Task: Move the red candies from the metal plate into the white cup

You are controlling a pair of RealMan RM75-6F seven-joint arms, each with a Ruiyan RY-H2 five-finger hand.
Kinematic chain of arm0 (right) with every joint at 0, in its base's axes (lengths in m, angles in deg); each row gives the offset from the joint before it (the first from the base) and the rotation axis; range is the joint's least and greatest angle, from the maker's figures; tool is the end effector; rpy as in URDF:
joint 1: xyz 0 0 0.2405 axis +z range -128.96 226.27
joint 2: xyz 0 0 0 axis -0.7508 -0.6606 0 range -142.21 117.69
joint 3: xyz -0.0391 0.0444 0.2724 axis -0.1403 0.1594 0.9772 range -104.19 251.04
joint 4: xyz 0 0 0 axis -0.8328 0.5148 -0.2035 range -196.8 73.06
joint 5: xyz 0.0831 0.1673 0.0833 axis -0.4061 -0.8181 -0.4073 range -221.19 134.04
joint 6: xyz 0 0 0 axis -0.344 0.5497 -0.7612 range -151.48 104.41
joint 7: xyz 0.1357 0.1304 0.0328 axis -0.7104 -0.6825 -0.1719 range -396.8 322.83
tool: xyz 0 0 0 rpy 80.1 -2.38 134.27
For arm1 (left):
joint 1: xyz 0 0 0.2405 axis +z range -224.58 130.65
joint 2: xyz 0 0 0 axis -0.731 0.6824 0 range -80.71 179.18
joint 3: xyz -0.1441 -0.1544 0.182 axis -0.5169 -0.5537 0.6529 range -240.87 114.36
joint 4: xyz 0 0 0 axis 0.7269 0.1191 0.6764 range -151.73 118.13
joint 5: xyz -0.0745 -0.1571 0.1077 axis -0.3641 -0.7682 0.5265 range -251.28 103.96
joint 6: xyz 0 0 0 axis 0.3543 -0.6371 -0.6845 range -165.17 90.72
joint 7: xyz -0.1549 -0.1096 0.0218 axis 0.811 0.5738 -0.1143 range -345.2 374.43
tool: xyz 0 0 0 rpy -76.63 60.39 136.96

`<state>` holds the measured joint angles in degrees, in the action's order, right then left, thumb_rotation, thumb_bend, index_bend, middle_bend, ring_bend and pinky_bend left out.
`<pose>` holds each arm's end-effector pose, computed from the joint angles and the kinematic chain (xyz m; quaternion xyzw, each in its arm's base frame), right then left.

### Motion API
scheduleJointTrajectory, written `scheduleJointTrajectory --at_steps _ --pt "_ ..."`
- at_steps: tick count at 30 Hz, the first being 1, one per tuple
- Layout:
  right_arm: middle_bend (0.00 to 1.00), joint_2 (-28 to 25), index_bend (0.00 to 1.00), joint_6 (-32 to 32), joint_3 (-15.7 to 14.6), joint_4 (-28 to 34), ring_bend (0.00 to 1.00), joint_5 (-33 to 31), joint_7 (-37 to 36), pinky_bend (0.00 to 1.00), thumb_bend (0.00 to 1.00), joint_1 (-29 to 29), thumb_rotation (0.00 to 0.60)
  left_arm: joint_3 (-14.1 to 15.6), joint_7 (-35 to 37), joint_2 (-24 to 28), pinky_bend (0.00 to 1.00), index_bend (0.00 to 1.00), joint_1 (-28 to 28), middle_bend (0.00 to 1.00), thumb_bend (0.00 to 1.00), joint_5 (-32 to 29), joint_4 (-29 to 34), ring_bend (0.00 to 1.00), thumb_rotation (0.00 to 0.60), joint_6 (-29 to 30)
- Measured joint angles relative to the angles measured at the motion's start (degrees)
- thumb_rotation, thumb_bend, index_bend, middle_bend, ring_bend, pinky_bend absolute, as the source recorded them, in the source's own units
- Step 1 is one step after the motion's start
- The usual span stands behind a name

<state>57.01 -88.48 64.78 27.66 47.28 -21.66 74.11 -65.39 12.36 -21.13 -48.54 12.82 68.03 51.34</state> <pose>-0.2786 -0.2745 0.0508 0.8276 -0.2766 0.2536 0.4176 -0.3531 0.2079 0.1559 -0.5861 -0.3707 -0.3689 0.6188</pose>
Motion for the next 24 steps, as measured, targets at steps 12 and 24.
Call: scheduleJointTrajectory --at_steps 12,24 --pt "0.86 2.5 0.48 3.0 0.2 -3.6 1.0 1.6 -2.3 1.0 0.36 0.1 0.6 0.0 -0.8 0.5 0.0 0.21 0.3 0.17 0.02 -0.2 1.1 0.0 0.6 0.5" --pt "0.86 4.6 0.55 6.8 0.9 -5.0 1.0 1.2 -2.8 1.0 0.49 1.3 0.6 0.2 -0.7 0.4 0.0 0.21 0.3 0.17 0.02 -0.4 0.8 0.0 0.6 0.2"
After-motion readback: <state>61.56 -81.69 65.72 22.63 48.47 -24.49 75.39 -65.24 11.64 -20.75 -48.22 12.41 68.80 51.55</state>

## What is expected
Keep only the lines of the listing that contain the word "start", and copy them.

## Result
- Measured joint angles relative to the angles measured at the motion's start (degrees)
- Step 1 is one step after the motion's start

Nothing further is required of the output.